Which is why it has been important for Yang’s group to work closely with that of Margenot, whose focus is also on soil composition, and with Guan and Jonathan Coppess, who can work closely with politicians on areas such as government subsidies to make these climate practices cost-effective for the farmer. 

Yang is excited about what future collaborations could mean in helping solve these global climate issues. She has been doing team science leadership training through the Carl R. Woese Institute for Genomic Biology. 

“We learned that when you build a team, you need to have team members who work well together, not necessarily just the best and the brightest,” she said. “Our success with CABBI shows that at the University of Illinois we know how to function at that large scale, and we know how to build teams that work well together.” 

While the collaborative nature of ASC shows its benefits in research, it also benefits from being at the heart of the study area – the Midwest – and its understanding of bringing to the table the most applicable piece to the puzzle: the farmers. 

“Through DK and Andrew’s relationships with the farmers, we have insight into the actual challenges of the farmer,” Yang said. “We understand the importance of trying to come up with solutions that are not counterproductive to the livelihoods of the farmers.

“I think one of the strengths of our ASC team is that because we have people looking at the same problem from different angles, we can see the tradeoffs, whereas other people may have blind spots because they are only looking at it from one angle,” she said. “Because at ASC we have people from many disciplines working together as a team, we can holistically address these questions.”

With the core group of ASC researchers, including Yang, transitioning from early-career to mid-career scientists, it produces a unique energy. 
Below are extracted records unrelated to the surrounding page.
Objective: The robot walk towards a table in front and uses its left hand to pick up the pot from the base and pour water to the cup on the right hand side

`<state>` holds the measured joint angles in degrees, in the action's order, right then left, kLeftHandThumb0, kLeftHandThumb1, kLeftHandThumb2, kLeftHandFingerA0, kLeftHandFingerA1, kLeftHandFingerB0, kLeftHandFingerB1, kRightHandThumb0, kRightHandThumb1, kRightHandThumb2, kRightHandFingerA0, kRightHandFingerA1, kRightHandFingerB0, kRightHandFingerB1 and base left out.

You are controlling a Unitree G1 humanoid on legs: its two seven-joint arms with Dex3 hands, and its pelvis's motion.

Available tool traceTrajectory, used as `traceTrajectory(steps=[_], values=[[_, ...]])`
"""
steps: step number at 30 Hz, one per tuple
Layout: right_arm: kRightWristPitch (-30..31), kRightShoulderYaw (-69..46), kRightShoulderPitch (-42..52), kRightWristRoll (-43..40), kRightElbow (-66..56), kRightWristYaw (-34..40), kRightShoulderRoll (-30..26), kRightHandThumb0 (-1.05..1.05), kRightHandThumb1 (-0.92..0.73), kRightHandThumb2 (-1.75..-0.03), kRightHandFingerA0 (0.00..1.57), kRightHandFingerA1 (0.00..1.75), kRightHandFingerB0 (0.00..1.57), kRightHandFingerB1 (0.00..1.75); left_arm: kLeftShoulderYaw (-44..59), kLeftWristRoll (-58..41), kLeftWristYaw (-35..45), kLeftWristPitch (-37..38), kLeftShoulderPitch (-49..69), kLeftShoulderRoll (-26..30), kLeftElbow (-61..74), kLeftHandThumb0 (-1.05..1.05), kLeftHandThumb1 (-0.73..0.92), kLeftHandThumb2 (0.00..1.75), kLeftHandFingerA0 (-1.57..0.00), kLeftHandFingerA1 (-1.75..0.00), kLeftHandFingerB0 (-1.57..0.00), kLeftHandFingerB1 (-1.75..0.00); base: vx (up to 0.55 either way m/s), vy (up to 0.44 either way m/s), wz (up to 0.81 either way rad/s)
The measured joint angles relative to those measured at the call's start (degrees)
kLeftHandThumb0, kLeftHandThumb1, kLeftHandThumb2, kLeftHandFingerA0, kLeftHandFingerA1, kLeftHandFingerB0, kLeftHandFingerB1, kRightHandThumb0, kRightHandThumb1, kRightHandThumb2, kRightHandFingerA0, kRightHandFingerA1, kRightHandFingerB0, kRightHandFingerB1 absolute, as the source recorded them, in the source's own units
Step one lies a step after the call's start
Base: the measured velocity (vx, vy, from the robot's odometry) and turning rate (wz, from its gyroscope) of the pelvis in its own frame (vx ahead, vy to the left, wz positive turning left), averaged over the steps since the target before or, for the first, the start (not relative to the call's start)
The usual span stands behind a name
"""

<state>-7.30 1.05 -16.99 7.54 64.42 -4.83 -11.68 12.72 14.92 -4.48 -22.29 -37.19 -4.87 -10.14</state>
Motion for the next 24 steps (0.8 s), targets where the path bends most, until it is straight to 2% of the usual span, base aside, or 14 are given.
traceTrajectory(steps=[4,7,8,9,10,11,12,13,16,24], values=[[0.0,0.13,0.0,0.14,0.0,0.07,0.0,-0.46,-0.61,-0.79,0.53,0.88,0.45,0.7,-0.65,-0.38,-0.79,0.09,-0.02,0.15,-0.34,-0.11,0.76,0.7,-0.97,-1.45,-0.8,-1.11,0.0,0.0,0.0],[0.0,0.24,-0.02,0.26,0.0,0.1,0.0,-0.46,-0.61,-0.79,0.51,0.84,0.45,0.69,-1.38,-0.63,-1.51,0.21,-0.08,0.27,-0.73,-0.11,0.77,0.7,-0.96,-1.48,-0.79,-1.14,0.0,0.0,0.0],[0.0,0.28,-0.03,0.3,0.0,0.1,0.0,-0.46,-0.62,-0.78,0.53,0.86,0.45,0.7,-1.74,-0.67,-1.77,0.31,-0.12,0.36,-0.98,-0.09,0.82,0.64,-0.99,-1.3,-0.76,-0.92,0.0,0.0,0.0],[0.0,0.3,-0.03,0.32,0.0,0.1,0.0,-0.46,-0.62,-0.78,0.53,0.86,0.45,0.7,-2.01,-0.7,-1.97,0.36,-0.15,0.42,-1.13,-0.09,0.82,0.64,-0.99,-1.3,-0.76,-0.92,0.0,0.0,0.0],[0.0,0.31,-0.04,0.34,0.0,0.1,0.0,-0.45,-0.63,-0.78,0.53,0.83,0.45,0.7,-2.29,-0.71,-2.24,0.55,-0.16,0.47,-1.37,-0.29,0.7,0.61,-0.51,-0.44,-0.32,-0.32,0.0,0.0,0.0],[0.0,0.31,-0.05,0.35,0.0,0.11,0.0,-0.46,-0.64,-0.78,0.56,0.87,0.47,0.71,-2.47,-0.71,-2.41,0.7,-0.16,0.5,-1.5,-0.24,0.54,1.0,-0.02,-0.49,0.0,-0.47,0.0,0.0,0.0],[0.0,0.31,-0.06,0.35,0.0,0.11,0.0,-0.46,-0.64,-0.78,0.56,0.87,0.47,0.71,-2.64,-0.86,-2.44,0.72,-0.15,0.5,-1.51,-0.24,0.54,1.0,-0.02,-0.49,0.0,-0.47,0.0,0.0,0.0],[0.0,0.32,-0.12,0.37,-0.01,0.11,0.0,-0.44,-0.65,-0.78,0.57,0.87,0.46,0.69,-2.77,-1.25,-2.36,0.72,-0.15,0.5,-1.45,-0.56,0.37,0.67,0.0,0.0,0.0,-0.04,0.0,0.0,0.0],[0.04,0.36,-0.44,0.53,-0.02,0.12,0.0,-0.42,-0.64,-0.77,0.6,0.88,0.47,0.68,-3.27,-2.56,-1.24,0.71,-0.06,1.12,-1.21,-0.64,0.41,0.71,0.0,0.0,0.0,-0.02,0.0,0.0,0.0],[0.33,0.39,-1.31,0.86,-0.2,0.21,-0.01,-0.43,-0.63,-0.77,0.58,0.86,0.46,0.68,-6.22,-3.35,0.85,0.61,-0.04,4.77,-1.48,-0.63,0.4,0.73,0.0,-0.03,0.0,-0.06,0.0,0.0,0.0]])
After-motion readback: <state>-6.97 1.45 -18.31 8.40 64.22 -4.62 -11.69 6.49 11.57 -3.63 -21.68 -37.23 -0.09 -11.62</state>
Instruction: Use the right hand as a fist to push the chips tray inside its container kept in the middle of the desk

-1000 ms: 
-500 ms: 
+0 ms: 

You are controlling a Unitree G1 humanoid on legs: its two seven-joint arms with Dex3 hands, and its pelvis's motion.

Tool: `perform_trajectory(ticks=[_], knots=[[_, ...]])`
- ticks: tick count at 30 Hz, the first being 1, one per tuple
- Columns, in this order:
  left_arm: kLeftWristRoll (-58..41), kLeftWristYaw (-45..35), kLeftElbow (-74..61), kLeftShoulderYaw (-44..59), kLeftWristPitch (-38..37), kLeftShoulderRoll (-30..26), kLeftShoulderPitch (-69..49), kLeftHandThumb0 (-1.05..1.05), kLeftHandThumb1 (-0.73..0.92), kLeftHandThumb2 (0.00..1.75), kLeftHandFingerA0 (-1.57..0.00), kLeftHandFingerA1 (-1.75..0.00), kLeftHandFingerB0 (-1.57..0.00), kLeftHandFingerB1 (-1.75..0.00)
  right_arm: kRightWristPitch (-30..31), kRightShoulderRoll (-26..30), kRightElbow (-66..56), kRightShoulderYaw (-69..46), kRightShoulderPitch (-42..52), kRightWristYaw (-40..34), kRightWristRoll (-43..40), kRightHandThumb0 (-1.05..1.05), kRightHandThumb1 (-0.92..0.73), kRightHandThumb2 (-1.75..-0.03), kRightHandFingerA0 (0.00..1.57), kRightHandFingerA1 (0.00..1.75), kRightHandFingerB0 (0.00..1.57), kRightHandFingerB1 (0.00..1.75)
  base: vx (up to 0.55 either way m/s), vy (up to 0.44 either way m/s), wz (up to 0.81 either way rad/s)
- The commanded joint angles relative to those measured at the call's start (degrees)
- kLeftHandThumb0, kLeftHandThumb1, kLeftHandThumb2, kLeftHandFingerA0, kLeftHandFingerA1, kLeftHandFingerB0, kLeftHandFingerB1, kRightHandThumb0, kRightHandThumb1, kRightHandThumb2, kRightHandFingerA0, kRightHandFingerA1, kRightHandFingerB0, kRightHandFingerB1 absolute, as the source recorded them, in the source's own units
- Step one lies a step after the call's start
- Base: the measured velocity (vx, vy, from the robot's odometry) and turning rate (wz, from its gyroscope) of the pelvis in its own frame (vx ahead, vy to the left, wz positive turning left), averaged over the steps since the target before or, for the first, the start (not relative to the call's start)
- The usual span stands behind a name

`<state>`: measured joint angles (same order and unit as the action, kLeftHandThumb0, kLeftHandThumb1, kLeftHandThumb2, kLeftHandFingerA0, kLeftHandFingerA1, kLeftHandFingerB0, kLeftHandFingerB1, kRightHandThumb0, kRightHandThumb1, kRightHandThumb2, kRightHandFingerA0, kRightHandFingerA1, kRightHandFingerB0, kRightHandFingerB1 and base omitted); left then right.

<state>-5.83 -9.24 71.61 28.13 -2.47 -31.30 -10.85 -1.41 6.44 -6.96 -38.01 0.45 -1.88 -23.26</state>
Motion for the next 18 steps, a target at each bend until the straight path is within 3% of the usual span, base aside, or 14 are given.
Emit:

“We are on the upper trajectory in our research programs,” Yang noted. “We are finding a lot of overlap in our visions for not only what we want to accomplish as scientists, but also the impact we want to have on society. One of the exciting parts for me is that when we put all that energy together and it’s all going in the same direction, there is so much we can accomplish. We all have big dreams.”

About the Agroecosystem Sustainability Center (ASC): The Agroecosystem Sustainability Center was founded in 2021 to lead global efforts in harmonizing sustainable food production with thriving ecosystems. The Center strives to revolutionize agricultural systems through research, collaboration, and engagement, bridging science and practice for agricultural productivity and ecosystem sustainability. Centered in the heart of Midwest on the campus of the University of Illinois Urbana-Champaign under the umbrella of both the College of Agriculture, and Environmental Sciences (ACES) and the Institute of Sustainability, Energy, and the Environment (iSEE), ASC is positioned at the critical intersection of academia, industry, policy, and on-the-ground practice. ASC is creating a diverse and dynamic hub for driving change and is committed to transforming its research into practical and scalable solutions, fortifying our ecosystems, bolstering farm profitability, and empowering agricultural systems to proactively mitigate and adapt to the realities of climate change.